_What this task involves_
Only the lines from the first line of the records through the line containing "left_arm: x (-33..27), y" belong in the answer. Copy them exactly.

_Material for the task_
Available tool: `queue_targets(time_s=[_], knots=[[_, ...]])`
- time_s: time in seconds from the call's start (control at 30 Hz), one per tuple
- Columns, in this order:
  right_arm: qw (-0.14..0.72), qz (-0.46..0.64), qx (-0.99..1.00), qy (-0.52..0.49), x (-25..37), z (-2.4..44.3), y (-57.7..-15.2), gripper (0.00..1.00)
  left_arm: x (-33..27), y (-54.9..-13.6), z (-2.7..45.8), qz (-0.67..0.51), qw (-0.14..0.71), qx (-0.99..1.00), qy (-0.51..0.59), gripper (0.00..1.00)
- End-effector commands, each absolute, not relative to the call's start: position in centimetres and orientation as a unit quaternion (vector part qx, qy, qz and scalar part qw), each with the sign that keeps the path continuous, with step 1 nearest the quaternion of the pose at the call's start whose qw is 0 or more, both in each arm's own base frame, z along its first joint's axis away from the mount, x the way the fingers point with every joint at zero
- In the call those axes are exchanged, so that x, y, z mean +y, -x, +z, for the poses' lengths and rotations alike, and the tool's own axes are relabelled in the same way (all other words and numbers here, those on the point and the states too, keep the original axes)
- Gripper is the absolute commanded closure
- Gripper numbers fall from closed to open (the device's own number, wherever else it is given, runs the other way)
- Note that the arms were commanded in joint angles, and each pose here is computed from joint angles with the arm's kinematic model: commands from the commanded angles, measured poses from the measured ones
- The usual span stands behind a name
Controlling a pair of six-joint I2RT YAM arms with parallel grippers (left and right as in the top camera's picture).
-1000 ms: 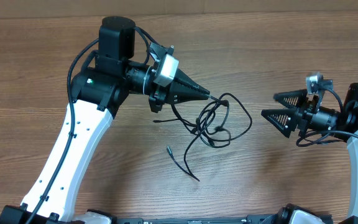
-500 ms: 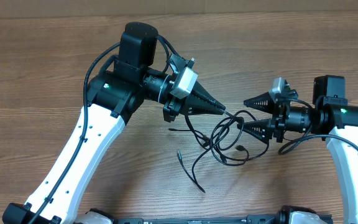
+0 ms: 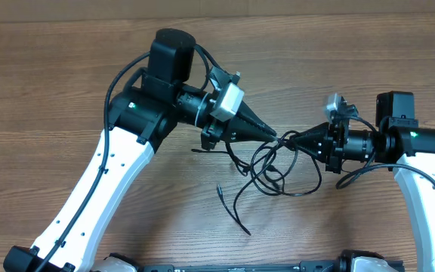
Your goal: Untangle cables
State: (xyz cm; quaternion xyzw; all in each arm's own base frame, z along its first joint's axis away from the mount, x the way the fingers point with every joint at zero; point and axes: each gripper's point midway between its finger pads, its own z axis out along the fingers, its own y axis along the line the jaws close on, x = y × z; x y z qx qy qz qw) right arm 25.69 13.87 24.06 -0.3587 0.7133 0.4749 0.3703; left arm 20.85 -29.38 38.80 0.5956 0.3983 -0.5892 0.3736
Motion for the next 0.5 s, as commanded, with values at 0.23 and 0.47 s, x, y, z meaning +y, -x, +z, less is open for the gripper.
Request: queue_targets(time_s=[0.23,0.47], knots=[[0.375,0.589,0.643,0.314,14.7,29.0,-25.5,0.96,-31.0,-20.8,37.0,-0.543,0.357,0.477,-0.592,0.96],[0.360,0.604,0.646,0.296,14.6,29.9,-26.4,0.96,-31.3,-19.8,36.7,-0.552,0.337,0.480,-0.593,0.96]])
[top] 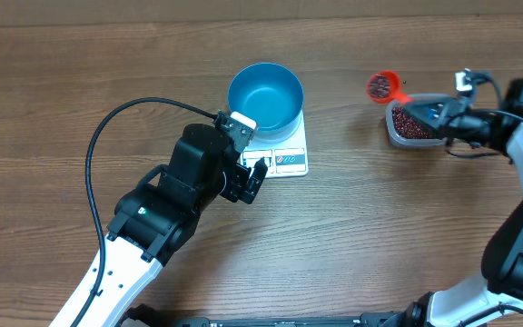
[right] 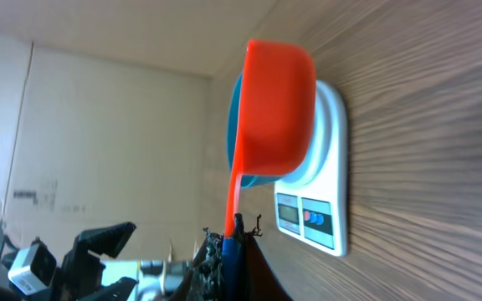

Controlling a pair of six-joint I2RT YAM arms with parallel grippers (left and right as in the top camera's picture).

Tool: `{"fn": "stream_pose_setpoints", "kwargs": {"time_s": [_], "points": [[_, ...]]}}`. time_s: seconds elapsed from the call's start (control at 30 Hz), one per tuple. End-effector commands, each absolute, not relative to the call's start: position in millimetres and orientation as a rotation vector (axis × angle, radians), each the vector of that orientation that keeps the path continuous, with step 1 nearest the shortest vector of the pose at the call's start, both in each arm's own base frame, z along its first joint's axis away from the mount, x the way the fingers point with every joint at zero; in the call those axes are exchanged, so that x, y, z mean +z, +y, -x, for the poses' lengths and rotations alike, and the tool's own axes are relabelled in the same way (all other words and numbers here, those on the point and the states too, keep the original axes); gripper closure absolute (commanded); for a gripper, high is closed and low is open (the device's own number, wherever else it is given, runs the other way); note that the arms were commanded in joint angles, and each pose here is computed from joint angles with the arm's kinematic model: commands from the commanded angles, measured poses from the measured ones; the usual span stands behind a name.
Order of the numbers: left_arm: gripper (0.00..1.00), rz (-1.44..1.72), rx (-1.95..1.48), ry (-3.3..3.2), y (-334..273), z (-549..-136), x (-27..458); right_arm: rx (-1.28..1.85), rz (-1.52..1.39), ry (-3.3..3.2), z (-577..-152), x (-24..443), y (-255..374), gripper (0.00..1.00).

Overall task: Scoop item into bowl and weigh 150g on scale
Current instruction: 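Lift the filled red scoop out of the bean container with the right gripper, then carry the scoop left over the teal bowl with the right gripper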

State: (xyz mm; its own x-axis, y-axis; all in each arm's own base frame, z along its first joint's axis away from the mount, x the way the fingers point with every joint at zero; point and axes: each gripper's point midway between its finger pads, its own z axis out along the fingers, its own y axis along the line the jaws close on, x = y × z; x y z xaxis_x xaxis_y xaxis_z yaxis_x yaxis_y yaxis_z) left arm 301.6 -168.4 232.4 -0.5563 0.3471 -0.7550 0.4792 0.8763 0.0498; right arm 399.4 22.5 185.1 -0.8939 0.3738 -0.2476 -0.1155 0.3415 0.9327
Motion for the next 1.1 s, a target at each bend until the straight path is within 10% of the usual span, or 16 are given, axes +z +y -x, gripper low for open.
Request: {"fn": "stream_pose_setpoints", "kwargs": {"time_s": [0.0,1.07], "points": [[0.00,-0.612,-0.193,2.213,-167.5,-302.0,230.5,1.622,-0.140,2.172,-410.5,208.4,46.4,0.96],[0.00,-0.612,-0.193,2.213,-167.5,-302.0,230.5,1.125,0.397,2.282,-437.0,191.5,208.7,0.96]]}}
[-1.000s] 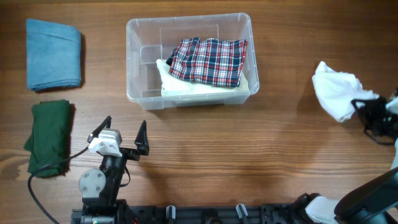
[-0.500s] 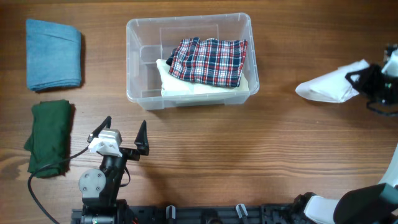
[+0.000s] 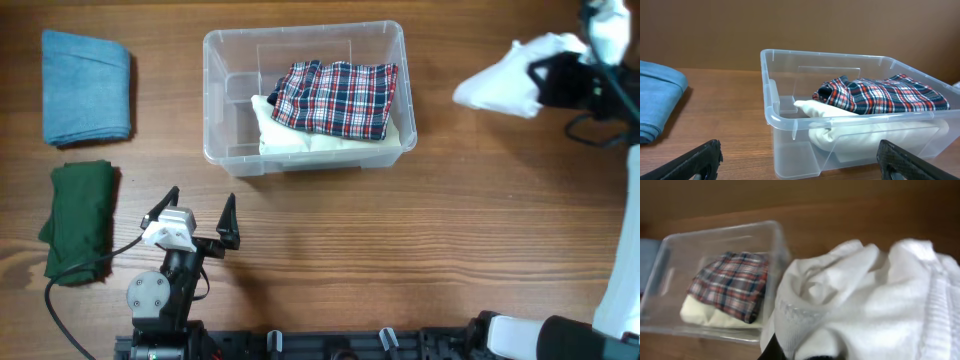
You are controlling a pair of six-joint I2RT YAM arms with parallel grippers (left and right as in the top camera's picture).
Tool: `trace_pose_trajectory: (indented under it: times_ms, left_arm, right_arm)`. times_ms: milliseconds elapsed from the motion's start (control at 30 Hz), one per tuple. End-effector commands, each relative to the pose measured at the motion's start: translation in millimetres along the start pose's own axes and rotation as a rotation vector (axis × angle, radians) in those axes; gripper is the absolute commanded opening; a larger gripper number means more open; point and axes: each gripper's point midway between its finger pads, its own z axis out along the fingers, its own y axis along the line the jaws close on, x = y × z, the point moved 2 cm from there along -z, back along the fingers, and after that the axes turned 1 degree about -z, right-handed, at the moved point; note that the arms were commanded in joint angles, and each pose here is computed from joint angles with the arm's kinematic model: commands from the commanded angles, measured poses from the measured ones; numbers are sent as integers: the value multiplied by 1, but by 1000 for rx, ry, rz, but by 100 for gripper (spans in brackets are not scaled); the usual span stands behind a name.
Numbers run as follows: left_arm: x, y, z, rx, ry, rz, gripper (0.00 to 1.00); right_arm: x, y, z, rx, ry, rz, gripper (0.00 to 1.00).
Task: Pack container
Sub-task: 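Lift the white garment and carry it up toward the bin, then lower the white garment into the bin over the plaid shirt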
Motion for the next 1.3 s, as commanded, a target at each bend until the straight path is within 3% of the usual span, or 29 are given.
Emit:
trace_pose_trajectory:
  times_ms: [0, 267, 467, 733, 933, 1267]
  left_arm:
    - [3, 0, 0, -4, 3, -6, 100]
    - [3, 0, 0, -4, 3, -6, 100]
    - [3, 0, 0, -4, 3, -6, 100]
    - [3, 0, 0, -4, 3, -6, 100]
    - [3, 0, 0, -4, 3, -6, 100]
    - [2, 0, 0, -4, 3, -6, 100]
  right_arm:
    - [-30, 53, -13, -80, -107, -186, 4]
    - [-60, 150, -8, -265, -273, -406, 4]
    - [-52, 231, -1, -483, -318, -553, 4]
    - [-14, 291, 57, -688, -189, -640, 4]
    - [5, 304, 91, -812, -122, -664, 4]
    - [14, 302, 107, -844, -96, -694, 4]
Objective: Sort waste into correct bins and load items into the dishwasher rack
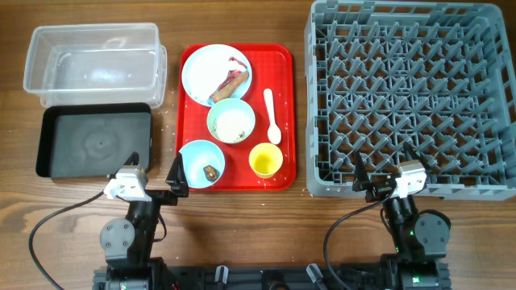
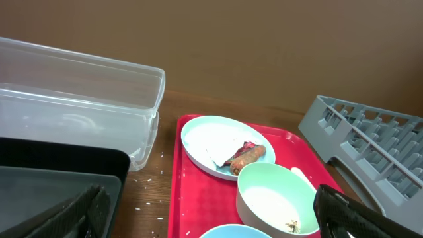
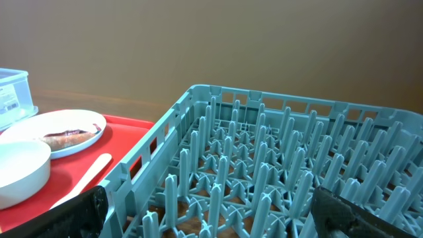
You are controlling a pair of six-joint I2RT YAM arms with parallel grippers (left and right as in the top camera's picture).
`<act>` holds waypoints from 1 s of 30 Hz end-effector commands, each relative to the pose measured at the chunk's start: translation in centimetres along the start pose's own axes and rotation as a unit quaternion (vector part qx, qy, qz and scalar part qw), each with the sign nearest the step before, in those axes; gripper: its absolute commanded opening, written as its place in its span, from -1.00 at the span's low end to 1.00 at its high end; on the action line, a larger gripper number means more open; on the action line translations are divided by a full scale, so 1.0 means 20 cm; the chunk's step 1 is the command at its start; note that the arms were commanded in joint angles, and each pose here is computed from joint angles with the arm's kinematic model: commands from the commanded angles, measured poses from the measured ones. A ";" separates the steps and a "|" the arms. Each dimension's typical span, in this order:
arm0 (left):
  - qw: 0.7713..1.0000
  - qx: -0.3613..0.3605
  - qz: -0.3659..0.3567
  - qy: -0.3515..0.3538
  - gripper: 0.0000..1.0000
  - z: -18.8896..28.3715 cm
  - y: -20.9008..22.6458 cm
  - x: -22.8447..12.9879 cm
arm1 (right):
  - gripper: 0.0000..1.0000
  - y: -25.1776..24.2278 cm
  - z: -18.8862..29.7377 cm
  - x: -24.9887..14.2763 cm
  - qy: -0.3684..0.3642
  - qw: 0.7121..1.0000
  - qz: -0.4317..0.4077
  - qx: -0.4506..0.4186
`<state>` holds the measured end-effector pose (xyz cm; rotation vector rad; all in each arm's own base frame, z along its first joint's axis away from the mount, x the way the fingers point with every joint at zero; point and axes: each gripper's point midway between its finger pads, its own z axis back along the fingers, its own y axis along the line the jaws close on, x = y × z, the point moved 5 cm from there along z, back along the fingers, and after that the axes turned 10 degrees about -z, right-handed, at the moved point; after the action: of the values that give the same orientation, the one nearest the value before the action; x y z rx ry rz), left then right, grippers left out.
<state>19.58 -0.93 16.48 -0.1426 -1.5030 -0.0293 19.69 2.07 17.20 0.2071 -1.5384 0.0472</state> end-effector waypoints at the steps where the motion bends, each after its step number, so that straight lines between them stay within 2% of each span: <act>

_Task response_
Available tool: `queue_targets(time_s=[_], knots=[[_, ...]])`
- time_s: time in seconds from the call's start (control at 30 Hz), one per tuple
- Columns, in this order:
  right_arm: qw (-0.14..0.72), qz (-0.46..0.64), qx (-0.99..1.00), qy (-0.52..0.49), x (-25..37), z (-2.4..44.3), y (-57.7..-15.2), gripper (0.00..1.00)
  left_arm: x (-33..27), y (-54.9..-13.6), z (-2.7..45.8), qz (-0.67..0.51), qw (-0.14..0.71), qx (-0.99..1.00), qy (-0.51..0.59), gripper (0.00..1.00)

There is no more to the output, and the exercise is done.